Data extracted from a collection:
*** Begin section ***
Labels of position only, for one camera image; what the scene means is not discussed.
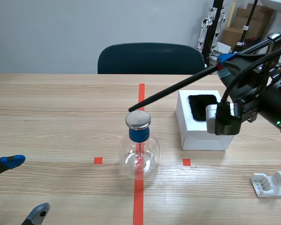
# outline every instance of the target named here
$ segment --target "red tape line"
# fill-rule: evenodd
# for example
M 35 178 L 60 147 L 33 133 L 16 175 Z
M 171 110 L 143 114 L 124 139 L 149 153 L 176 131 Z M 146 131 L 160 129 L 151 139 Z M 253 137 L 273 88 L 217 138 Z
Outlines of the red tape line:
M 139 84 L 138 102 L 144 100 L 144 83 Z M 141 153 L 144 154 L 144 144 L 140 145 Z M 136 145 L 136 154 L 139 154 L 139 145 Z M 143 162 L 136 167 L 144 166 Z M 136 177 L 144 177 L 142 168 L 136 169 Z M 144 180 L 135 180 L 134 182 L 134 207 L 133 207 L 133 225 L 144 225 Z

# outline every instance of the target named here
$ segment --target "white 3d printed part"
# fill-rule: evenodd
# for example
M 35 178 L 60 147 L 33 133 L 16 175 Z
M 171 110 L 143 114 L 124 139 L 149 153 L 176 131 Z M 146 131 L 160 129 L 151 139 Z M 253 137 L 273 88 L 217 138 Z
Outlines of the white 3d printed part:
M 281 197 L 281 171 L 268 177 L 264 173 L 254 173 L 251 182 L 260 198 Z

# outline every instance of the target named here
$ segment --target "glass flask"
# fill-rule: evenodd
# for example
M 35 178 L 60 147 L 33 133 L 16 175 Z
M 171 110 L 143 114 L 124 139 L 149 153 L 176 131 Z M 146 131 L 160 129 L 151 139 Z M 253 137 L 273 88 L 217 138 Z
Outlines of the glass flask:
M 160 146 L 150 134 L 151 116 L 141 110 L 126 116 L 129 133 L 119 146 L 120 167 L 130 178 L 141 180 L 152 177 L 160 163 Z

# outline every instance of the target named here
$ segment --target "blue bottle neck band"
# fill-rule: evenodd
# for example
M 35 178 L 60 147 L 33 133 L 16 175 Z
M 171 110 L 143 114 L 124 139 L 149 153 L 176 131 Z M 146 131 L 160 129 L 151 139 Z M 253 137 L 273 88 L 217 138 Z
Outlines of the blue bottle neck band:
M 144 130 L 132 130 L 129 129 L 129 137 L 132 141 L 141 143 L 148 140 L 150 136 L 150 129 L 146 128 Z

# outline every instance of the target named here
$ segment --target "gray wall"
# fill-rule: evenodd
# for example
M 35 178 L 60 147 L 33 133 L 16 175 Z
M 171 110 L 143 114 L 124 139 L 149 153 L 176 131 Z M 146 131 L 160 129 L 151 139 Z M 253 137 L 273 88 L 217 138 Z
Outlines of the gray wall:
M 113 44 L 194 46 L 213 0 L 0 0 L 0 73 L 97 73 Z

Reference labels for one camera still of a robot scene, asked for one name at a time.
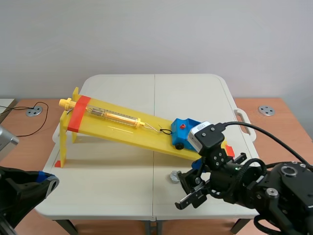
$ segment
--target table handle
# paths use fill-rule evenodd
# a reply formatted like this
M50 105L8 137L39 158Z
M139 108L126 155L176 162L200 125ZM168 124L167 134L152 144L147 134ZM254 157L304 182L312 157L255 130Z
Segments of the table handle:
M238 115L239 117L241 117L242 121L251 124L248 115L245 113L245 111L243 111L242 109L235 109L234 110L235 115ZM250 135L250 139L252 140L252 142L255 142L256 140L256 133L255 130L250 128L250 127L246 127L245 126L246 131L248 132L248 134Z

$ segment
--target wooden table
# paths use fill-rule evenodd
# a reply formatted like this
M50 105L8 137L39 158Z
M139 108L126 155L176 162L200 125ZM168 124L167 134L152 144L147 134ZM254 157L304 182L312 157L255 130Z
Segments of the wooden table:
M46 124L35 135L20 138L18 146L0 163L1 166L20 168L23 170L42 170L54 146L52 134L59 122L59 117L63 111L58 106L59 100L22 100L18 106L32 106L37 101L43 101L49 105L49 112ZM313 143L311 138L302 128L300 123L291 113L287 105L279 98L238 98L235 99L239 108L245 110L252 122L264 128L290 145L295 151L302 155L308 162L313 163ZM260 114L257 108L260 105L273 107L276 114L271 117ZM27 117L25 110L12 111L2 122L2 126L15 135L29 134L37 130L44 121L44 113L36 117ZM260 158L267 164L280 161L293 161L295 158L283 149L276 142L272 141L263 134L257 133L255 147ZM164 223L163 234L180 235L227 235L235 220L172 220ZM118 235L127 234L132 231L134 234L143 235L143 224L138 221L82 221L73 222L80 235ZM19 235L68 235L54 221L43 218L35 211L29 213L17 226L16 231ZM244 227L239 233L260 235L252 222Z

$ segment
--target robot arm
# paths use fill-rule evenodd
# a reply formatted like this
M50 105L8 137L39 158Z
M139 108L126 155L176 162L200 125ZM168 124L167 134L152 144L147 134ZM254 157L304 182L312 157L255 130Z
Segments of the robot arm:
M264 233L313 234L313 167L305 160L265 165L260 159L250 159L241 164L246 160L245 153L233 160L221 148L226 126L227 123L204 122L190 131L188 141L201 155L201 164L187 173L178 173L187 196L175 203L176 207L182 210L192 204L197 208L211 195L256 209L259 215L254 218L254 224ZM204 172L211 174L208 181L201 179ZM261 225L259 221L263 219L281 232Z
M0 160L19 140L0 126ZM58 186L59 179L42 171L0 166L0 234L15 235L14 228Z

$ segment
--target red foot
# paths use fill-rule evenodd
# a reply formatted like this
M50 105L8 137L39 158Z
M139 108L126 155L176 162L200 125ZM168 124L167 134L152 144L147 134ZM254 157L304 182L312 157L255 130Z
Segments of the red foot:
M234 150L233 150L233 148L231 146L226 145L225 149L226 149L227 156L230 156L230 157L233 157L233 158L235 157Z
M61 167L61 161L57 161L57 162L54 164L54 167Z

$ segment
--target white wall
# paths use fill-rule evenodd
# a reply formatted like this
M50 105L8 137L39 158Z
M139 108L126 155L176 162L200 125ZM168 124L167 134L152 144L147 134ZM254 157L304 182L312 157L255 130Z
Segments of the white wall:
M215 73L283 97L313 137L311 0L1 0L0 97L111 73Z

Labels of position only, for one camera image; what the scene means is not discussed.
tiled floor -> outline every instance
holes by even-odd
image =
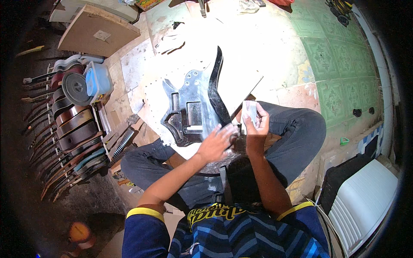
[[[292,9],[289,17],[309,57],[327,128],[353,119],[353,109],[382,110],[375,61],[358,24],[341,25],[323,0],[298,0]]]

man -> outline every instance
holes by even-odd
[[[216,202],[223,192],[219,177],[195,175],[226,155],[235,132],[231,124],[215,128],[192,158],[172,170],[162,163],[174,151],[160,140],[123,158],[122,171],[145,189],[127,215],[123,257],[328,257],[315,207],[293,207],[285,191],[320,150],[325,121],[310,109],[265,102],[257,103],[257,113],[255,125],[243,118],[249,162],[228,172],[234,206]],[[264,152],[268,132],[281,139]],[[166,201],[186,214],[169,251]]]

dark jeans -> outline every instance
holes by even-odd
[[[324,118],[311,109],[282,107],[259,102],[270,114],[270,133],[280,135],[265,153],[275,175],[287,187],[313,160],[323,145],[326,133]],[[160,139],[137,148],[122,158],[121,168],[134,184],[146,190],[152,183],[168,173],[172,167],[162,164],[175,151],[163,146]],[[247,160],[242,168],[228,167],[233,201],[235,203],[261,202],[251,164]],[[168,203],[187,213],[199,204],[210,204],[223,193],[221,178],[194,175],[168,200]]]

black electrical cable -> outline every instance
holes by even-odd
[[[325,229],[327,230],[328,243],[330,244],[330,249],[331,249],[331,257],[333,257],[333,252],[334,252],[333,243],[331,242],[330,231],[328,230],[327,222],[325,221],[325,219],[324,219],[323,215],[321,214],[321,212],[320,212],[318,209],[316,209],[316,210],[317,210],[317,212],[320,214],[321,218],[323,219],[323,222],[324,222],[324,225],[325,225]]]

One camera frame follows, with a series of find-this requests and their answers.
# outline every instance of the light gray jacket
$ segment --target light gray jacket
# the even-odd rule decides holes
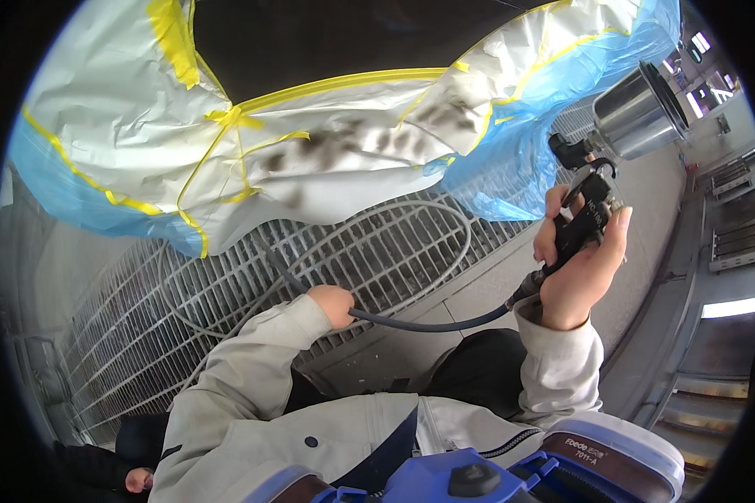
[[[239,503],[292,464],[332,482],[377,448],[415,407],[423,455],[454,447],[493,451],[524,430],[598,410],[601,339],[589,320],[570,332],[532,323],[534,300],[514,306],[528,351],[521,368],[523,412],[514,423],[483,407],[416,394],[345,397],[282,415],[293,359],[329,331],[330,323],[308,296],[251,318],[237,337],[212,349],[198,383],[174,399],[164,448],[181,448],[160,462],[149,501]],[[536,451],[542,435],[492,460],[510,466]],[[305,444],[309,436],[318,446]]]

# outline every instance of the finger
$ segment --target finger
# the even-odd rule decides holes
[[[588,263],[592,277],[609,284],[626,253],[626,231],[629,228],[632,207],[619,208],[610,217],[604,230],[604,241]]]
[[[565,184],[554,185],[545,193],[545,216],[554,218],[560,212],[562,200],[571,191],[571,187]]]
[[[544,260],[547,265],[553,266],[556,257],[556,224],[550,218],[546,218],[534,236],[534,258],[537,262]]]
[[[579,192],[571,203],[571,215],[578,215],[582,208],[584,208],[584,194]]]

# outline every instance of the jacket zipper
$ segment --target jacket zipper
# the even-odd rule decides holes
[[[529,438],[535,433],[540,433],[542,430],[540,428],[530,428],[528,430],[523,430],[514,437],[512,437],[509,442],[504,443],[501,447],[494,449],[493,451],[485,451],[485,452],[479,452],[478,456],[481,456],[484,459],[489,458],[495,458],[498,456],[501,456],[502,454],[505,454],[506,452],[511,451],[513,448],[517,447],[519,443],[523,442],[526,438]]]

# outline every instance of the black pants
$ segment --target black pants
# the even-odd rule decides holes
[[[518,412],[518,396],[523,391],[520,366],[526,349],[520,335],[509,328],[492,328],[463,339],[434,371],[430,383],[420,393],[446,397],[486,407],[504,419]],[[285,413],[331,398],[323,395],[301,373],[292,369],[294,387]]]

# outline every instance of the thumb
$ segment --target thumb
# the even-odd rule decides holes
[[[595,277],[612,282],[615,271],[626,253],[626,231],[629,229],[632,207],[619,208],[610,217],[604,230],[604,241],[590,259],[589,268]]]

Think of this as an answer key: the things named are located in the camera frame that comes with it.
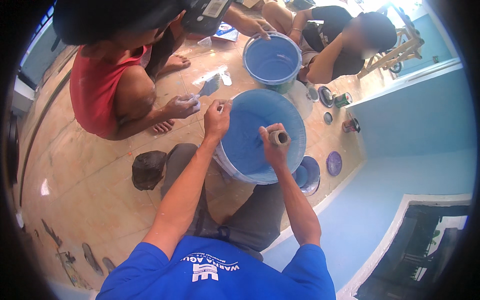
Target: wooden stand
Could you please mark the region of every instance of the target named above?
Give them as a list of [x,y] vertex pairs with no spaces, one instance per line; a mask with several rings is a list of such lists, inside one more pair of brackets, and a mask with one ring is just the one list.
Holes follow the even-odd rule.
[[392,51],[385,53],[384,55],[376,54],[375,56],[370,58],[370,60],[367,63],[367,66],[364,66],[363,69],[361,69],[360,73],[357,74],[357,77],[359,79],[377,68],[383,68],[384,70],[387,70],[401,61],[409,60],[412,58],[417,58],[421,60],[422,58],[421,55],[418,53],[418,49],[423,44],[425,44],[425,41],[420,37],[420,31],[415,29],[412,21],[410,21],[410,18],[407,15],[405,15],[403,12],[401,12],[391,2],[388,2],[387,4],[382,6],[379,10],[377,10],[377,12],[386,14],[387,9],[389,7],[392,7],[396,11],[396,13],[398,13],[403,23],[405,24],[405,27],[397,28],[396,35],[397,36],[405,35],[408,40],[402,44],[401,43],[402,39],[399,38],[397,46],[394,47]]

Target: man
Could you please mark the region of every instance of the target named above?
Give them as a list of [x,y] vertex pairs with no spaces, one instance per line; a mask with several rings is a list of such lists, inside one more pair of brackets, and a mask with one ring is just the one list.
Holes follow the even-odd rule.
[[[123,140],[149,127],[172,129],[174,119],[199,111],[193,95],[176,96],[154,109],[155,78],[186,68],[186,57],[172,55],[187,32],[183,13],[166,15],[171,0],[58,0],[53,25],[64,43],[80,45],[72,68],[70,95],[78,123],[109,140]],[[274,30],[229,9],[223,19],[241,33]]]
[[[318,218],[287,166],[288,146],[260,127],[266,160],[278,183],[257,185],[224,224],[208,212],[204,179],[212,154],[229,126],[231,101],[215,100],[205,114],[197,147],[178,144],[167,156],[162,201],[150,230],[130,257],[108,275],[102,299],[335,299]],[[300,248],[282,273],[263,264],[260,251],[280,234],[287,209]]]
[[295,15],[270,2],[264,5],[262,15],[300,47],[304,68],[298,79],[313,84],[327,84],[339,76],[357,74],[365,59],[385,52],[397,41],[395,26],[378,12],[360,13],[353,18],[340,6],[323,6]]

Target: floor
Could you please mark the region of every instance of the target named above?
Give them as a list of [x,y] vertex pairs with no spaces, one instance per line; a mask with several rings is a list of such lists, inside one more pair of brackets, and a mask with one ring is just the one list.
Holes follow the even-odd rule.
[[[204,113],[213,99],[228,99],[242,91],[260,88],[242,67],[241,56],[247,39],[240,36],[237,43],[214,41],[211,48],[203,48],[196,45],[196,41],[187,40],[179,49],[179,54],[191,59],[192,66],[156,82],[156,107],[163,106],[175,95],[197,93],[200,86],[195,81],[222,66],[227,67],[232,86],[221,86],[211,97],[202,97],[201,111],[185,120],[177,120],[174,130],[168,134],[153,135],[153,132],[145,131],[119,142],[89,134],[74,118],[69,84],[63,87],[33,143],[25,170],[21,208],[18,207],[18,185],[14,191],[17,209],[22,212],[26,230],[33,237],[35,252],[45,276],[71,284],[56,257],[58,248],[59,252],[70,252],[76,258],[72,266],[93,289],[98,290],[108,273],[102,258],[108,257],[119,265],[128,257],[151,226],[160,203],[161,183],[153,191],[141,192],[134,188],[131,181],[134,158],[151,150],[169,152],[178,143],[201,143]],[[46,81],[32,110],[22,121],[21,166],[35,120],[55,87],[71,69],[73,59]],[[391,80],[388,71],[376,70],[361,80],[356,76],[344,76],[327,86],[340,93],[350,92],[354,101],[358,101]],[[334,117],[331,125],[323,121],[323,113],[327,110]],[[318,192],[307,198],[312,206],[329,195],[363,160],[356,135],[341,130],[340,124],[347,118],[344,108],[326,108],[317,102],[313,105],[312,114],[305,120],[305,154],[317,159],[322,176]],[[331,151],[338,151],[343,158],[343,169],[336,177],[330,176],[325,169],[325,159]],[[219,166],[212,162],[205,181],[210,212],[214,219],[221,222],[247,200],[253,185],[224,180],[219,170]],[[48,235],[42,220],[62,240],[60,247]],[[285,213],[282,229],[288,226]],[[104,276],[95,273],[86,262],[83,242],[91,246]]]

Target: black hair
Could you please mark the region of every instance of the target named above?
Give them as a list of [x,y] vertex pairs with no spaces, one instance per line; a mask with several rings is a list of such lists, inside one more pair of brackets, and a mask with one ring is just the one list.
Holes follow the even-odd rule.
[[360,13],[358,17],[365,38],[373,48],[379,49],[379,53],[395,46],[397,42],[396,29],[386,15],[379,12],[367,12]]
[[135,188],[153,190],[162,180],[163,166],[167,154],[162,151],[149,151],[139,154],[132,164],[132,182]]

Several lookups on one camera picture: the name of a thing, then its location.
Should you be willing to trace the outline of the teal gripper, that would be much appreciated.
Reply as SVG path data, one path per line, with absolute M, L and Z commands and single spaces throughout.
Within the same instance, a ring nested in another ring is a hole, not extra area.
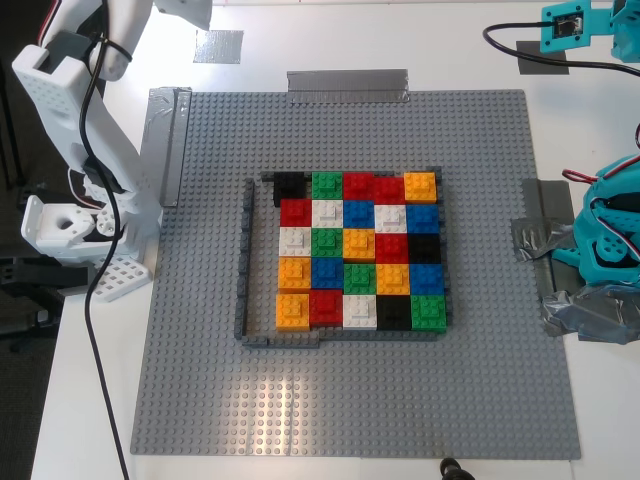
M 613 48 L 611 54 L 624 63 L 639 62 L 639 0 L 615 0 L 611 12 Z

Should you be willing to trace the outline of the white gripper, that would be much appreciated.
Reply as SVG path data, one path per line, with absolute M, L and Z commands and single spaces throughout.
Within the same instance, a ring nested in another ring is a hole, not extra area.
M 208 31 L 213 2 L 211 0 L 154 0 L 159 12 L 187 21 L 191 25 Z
*** End section ***
_WHAT TO WORK ON_:
Your answer should be each line from the entries that includes the string "thumb".

_WRITTEN RESPONSE_:
# outline every instance of the thumb
$ segment --target thumb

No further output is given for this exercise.